The other factor to note is that, since we last drove an Atto 3, the model has inherited a series of over-the-air updates with some quite juicy add-ons.

Wired Apple CarPlay and wireless Android Auto have arrived, as has full functionality of BYD’s owner app. The latter gives users access to a host of remote features, like vehicle preconditioning, charge level monitoring, and vehicle lock and unlock.

You can even make it honk its horn via the app. Handy if you’ve lost your car in a parking lot or if you wish to exact revenge on your neighbours at 5.00am on a Sunday morning.

BYD’s Apple and Android phone projection adoption is a definitive win. It isn’t perfect; the enormous standard 12.8-inch rotating touchscreen has to be in landscape orientation for it to work. But, once it’s operational it’s quick to respond and easy to use. Best of all, those who find BYD’s standard infotainment finicky to use (count us in that group) get an ace alternative.

Something that complements the Apple CarPlay and Android Auto is BYD’s intelligent voice assistant. Activated by saying ‘Hey BYD’, the assistant works much in the same way that the equivalent systems from Mercedes-Benz and BMW operate.

The difference is that, somehow, BYD has concocted a system more capable of listening and quicker responding than what the Germans have. And, because it works so well, you can trust it to do various car tasks for you without having to disengage the aforementioned phone projection.
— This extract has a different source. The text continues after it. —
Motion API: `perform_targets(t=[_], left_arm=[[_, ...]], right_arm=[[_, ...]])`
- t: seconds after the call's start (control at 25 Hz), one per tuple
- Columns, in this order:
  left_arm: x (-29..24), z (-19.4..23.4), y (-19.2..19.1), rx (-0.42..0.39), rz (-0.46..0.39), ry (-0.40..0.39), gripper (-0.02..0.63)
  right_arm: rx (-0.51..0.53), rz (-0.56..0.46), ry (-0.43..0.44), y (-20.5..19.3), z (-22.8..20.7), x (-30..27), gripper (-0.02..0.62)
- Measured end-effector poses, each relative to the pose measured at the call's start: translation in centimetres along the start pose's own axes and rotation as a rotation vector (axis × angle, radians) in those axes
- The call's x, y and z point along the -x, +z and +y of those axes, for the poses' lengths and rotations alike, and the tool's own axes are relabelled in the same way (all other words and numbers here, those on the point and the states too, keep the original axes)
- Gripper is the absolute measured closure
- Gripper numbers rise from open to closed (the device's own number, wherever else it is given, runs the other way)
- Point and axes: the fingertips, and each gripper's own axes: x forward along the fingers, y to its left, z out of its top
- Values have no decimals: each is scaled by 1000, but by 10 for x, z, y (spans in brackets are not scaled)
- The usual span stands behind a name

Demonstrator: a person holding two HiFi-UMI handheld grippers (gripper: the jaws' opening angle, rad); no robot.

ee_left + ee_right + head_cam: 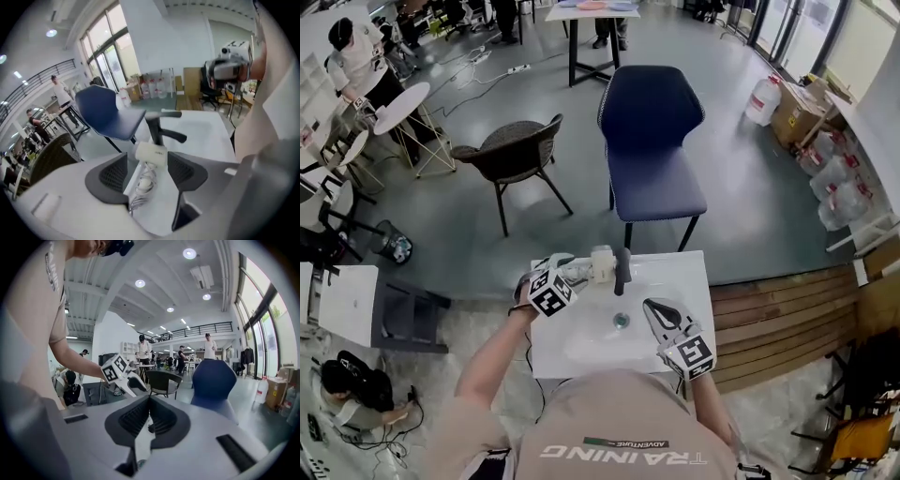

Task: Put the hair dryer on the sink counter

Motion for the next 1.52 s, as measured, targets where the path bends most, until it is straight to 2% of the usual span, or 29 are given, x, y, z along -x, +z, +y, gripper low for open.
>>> perform_targets(t=[0.16,0.28,0.4,0.48,0.6,0.72,0.84,0.92,1.2,1.52], left_arm=[[68,5,40,93,-231,133,345],[117,6,65,140,-387,253,495],[155,0,83,149,-499,386,598],[170,-7,95,168,-548,410,598],[174,-12,110,261,-615,384,598],[174,-15,120,305,-640,361,599],[188,-23,127,226,-630,392,600],[191,-21,121,203,-611,425,598],[207,5,115,285,-629,454,599],[202,9,103,288,-594,434,598]], right_arm=[[46,-15,22,18,6,-6,589],[44,-46,33,34,10,-8,590],[50,-79,35,46,11,-10,589],[21,-99,42,55,11,-11,590],[-20,-135,36,74,8,-15,589],[-2,-146,27,89,7,-22,591],[5,-166,30,104,11,-26,589],[15,-185,26,115,11,-31,591],[52,-225,9,139,9,-32,590],[21,-218,-2,132,6,-26,591]])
The most useful update of them all, though, concerns the Atto’s on-board range calculator. Where in the past the BYD’s ‘guess-o-meter’ served up range estimates based on best-scenario manufacturer data, it now instead generates your estimate based on your real-time driving habits. A change that can’t be underestimated that gives real credence to how many kilometres the car says you can travel before needing a top-up.

Speaking of range, both the Standard Range and Tachyon continued to impress us with the figures they produced during our testing.
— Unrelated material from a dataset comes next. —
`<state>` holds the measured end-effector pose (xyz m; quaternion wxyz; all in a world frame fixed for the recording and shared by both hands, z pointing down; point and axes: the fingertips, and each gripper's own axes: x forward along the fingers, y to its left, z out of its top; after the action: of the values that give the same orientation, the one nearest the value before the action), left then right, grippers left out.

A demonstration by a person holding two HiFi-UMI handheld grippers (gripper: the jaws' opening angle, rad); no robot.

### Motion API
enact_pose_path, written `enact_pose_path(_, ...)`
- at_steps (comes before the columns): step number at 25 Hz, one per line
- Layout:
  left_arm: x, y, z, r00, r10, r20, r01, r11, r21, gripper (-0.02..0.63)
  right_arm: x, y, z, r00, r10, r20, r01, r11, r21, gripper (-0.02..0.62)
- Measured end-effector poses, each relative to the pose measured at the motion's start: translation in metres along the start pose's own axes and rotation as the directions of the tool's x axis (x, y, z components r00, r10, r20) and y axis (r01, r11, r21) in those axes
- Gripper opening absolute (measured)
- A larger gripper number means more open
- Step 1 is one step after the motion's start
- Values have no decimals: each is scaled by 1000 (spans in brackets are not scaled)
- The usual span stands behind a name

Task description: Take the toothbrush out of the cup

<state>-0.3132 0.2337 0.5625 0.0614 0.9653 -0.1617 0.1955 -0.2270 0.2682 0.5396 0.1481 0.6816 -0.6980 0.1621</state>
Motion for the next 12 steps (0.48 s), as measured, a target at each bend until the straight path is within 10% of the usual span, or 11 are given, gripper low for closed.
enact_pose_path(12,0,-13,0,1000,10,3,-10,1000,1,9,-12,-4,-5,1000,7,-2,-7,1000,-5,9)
The 50kWh’s WLTP-rated 345km is surprisingly achievable for those driving predominantly in urban areas. Our motorway commuting hurt that number, but nevertheless we were on target to notch up more than 300km on a single charge with it.

The Tachyon, meanwhile, almost matched what I’ve previously experienced from the run-of-the-mill 60kWh grade (more than 400km to a charge), despite wearing a larger wheel and tyre package.

Yes, wheels and tyres. The Tachyon trades in its standard eco rubber for a set of Continental MaxContact MC6 shoes wrapped around striking 20-inch wheels. These remedy one of the standard Atto 3’s few pitfalls; its cornering abilities at speed.

Stickier rubber makes a fairly tangible difference to grip levels. It’s certainly noticeable when you drive the two tyres back-to-back as we did. The Atto is still not as sharp to drive as some of its peers, but the Tachyon is a step in the right direction.

The Tachyon also gets a raft of cosmetic changes. The huge ‘Build Your Dreams’ script on the tailgate has been swapped for a more tasteful ‘Tachyon’ badge, and a simple stripe package sits atop the sills. The biggest alterations, though, are inside. The Atto’s standard cream upholstery gets covered by black faux suede and the seats get wrapped in black quilted leather.

The group behind the changes, RVE, has done a solid job in transforming one of the ‘loudest’ interiors into something a bit more mature. Its seats are particularly convincing, looking almost original perched inside the Tachyon. The black suede across the dashboard and door cards looks good, too, although it isn’t quite as OEM looking as the seats manage to be.

The Tachyon’s handling chops and fancy wheels are welcome additions, but it’s the more muted cabin that likely appeals most to those considering it over the stock-standard 60kWh grades. Even considering the premium, it still represents sound value for money amongst its rivals.

The soon-to-be dropped Standard Range, meanwhile, remains a commendable entry point. Those lamenting the disappearance of the entry grade should note that its culling helps clear the runway for the upcoming BYD Dolphin.

Perhaps that’s just progress at work. Speaking of, how much are those wireless electric lawn mowers these days?